Sermons
“Unbound for Living” based on Psalm 24 and John…
I took a course on Children’s Literature in college. It was one of those courses where the professor was so worried about people thinking it wasn’t a valid topic of study that it was 3 times harder than everything else. Despite its difficultly, the course was amazing. During one of his lectures, causally, as if we’d all already known it, the professor mentioned that all fairy tales deal with two fundamental desires of all humans: to be special and to be normal.1
To be special and to be normal. He used examples to show it off, but the point itself stuck with me. We all want to be normal – to fit in, to be accepted, to be assured that we’re OK. We also want to be special – to be great at something, to be recognized for our talents, to be seen as extraordinary. The balance and struggle between the two changes in various groups and between individuals. In some communities, the normal is more highly valued (studies have shown this happens particularly communities with people living in poverty). In others, the special is more highly valued (studies have shown this happens particularly communities with people who are upper middle class and upper class.)2
To be special and to be normal.
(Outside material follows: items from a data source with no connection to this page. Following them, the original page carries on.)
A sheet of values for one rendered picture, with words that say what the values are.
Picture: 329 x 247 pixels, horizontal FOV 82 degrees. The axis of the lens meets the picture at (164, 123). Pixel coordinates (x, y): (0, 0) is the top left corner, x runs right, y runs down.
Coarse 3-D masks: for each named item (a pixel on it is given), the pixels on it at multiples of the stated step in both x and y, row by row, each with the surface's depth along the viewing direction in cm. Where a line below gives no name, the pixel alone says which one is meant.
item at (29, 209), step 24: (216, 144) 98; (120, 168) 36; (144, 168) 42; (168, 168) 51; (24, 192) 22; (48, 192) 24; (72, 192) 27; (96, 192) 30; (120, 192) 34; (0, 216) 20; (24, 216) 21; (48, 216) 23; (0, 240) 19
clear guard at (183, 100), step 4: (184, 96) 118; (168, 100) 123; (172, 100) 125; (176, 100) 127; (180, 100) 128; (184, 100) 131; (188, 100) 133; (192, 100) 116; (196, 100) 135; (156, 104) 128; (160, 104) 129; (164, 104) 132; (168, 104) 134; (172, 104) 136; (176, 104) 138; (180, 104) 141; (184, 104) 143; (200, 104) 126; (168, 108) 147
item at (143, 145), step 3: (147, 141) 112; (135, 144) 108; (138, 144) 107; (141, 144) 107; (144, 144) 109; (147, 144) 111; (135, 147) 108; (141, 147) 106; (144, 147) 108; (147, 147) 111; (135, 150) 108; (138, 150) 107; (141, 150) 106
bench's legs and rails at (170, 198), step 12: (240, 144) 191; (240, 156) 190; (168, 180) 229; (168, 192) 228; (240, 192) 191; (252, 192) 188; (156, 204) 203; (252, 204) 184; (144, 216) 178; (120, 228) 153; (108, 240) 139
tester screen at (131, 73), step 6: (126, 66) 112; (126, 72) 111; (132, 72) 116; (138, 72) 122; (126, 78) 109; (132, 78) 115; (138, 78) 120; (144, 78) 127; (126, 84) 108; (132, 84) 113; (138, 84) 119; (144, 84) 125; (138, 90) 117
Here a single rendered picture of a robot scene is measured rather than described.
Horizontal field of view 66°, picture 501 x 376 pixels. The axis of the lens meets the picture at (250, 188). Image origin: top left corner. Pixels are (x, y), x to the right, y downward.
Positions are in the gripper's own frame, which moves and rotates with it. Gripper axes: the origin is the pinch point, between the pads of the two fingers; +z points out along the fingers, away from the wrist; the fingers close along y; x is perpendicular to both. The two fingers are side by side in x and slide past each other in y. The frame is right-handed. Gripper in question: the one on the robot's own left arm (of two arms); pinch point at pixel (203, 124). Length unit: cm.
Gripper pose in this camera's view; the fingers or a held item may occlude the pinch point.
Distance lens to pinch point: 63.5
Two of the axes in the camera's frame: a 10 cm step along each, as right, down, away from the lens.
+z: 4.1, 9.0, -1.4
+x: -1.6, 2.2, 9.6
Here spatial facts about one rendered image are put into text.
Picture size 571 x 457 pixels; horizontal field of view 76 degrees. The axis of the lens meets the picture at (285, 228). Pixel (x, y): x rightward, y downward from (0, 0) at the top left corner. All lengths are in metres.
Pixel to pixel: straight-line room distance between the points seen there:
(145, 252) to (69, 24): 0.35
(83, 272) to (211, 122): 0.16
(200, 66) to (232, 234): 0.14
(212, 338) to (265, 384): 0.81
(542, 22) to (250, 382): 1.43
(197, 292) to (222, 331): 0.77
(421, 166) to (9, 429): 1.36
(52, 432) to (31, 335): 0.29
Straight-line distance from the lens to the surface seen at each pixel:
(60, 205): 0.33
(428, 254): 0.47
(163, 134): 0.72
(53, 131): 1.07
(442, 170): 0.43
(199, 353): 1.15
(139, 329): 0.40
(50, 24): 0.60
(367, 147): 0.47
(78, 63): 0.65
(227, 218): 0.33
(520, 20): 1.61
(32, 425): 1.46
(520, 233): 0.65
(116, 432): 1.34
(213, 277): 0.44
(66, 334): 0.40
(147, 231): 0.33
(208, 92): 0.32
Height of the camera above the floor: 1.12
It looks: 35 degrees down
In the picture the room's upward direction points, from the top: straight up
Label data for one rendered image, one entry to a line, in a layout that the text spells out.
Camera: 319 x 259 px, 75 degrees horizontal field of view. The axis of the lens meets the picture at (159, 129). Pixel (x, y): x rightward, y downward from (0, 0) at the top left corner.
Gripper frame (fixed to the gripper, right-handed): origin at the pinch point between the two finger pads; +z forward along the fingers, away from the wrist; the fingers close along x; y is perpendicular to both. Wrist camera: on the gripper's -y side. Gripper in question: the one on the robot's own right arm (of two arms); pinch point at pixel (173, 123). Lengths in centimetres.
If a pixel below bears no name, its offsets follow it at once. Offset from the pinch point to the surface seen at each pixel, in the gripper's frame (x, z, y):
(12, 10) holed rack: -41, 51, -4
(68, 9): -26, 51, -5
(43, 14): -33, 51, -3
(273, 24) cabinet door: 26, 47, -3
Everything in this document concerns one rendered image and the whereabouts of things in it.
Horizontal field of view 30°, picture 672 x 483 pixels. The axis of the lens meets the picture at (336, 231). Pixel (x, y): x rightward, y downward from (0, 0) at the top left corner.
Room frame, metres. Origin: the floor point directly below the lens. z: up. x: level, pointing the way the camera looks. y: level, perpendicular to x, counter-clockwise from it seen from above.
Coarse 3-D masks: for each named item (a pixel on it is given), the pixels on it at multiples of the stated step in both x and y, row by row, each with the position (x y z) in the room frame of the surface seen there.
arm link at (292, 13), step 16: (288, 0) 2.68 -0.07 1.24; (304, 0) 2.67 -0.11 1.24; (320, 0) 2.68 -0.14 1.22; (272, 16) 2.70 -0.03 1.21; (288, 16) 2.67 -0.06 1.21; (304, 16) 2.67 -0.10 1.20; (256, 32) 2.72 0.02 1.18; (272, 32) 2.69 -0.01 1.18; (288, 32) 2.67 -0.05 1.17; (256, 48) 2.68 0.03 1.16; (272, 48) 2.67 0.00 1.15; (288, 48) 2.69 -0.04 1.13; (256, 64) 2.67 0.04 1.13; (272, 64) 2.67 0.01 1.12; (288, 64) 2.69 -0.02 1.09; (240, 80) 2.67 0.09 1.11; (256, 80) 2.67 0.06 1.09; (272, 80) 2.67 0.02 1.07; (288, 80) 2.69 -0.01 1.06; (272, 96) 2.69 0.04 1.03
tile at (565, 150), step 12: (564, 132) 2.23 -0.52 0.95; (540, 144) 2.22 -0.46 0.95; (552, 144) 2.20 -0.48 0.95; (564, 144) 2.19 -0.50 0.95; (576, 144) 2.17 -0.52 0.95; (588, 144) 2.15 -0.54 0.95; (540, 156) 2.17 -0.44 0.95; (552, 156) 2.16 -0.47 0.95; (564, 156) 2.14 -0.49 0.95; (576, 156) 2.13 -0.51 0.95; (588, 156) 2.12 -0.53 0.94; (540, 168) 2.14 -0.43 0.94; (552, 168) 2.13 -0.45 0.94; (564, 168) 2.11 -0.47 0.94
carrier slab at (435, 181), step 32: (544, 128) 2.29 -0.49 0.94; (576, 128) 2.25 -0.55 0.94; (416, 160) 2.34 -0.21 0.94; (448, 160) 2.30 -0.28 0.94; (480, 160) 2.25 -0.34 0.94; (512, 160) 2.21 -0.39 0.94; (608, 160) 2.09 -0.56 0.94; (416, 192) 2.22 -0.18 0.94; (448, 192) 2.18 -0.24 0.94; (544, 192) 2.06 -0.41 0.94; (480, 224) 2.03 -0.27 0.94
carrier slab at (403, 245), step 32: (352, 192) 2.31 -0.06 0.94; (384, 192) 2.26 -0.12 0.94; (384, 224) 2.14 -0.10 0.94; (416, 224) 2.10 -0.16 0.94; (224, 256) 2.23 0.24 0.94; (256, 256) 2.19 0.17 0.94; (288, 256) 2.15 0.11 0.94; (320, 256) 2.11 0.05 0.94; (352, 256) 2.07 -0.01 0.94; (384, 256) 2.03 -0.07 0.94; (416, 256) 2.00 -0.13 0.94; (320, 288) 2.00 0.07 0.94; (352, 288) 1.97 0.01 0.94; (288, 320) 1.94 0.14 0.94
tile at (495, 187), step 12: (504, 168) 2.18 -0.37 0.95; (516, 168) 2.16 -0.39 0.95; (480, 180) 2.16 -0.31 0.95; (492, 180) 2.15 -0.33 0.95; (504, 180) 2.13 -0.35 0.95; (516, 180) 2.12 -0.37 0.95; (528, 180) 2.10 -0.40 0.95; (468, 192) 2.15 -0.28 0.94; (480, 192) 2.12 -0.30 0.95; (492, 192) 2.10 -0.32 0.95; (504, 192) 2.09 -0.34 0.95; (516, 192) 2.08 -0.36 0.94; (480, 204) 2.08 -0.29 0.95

Sometimes those two universal yearnings come into conflict with each other, because they are. Yet, sometimes they play together as well. Sometimes we subdivide ourselves into various groups – based on something that makes us “special” – and then have expectations in that group of what looks like “normal.” The internet has been very useful for this, since it makes connecting with others who might share traits so much easier. Take, for example, the myriad of pseudo-physicological “personality tests” and the ways that people subgroup themselves into types and then explain their behaivors as normal within those types. (Admittedly, this can be fun.)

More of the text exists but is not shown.